*AIM OF THE EXERCISE*. Among the lines below, take the one holding "Please segment the black right gripper left", the one holding "Please segment the black right gripper right", and all lines between them. Set them down exactly.

*EXTRACTED DATA*.

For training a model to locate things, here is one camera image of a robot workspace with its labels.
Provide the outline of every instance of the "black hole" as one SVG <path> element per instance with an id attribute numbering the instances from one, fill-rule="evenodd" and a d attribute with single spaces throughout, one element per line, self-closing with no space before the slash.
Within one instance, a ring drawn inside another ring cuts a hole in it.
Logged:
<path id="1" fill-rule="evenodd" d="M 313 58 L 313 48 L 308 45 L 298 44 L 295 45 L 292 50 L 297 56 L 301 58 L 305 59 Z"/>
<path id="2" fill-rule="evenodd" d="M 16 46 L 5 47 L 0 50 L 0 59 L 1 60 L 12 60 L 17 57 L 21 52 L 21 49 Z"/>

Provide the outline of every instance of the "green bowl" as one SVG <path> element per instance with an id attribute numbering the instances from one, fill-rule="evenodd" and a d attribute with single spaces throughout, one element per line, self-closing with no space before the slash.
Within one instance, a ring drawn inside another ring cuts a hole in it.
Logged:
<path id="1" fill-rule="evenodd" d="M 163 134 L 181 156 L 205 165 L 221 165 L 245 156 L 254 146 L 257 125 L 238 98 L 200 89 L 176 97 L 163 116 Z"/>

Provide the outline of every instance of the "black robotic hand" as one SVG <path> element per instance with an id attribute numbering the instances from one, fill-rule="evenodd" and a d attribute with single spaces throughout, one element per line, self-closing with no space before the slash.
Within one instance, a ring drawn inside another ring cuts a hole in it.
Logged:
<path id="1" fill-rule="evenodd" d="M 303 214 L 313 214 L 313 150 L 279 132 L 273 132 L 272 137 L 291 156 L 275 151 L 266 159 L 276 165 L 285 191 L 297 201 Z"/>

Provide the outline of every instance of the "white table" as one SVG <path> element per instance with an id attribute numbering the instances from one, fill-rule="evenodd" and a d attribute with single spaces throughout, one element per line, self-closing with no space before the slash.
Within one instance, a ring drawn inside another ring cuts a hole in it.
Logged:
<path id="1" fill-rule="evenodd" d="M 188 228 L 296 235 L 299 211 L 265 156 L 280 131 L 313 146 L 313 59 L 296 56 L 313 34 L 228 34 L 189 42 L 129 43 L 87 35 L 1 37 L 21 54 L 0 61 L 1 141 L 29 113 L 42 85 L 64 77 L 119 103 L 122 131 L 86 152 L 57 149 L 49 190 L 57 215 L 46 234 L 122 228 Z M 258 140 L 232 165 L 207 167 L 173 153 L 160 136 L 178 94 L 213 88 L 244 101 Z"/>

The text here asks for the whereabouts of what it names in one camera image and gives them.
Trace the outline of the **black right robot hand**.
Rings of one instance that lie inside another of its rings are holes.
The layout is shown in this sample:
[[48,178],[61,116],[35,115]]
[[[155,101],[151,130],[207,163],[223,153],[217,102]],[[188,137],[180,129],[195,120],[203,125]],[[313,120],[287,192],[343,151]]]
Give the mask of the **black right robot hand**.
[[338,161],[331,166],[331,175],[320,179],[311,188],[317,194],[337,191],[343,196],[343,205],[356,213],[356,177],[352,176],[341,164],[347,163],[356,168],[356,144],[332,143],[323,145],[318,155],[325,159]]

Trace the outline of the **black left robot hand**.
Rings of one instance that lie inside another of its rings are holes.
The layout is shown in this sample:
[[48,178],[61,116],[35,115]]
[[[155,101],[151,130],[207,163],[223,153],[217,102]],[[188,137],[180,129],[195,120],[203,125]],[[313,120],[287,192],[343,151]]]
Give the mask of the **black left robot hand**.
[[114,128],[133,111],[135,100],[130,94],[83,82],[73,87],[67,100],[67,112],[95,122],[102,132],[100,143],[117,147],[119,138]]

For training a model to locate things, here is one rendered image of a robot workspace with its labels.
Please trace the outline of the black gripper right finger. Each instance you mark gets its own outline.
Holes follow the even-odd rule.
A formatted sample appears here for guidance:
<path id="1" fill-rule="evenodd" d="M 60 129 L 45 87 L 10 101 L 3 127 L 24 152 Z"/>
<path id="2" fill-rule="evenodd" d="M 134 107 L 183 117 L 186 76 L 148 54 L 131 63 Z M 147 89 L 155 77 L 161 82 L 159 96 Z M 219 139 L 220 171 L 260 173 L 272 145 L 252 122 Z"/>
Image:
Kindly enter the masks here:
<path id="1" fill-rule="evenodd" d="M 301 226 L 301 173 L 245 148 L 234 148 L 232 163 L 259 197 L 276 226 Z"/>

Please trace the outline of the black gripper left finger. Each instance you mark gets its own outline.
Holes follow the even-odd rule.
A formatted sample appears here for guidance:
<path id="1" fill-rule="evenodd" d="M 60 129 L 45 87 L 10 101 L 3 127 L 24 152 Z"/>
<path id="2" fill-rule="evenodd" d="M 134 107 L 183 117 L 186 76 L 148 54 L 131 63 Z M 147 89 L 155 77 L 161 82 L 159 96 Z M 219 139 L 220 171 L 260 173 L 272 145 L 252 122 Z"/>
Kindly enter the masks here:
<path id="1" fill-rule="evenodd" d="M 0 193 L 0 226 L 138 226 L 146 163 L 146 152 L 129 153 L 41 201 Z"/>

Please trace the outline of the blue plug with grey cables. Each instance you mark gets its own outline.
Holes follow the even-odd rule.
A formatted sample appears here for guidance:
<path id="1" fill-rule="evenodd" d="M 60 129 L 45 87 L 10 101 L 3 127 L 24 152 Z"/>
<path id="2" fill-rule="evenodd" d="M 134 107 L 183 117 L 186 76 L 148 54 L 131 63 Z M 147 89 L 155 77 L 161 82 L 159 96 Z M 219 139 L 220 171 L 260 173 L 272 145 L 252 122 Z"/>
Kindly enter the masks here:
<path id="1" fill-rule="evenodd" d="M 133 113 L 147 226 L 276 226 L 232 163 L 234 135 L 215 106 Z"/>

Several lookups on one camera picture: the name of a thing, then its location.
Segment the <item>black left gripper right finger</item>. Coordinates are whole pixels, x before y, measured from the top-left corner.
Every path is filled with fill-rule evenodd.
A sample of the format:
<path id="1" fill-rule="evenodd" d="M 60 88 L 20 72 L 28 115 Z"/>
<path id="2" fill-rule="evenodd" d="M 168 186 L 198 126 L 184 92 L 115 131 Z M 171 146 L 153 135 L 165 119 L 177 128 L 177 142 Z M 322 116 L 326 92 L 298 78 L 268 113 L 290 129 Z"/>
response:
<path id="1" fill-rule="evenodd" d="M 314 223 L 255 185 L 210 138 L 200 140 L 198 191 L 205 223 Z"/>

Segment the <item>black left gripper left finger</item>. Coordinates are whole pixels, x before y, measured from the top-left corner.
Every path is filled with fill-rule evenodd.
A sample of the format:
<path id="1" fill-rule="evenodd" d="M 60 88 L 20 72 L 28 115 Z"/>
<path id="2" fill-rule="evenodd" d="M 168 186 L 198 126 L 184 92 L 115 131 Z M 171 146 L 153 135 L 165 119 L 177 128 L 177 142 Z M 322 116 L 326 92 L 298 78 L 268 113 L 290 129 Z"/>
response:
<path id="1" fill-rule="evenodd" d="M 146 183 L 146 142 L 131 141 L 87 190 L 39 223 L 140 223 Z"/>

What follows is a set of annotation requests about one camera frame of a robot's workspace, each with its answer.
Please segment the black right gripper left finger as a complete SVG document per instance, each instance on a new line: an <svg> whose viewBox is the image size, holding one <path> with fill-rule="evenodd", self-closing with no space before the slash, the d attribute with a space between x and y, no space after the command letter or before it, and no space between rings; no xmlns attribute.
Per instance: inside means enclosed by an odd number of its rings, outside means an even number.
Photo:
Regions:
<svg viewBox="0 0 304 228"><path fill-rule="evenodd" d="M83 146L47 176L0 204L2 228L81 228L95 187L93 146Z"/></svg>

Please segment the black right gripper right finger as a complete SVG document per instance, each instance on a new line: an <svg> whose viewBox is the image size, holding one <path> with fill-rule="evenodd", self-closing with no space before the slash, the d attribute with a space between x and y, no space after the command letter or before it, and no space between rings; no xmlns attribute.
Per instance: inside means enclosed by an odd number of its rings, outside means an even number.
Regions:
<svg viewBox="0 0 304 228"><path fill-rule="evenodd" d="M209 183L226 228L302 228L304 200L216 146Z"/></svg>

*RESPONSE*.
Please segment the black right gripper left finger as a complete SVG document per instance, each instance on a new line: an <svg> whose viewBox is the image size, holding one <path> with fill-rule="evenodd", self-closing with no space before the slash, the d attribute with a space between x and y, no space after the command letter or before it, and no space between rings; no xmlns attribute.
Per instance: inside means enclosed by an odd number of its rings, outside means an even number.
Photo:
Regions:
<svg viewBox="0 0 304 228"><path fill-rule="evenodd" d="M83 146L47 176L0 204L2 228L81 228L95 187L93 146Z"/></svg>

Please segment the black right gripper right finger as a complete SVG document per instance, each instance on a new line: an <svg> whose viewBox is the image size, holding one <path> with fill-rule="evenodd", self-closing with no space before the slash, the d attribute with a space between x and y, no space after the command letter or before it, and no space between rings; no xmlns attribute.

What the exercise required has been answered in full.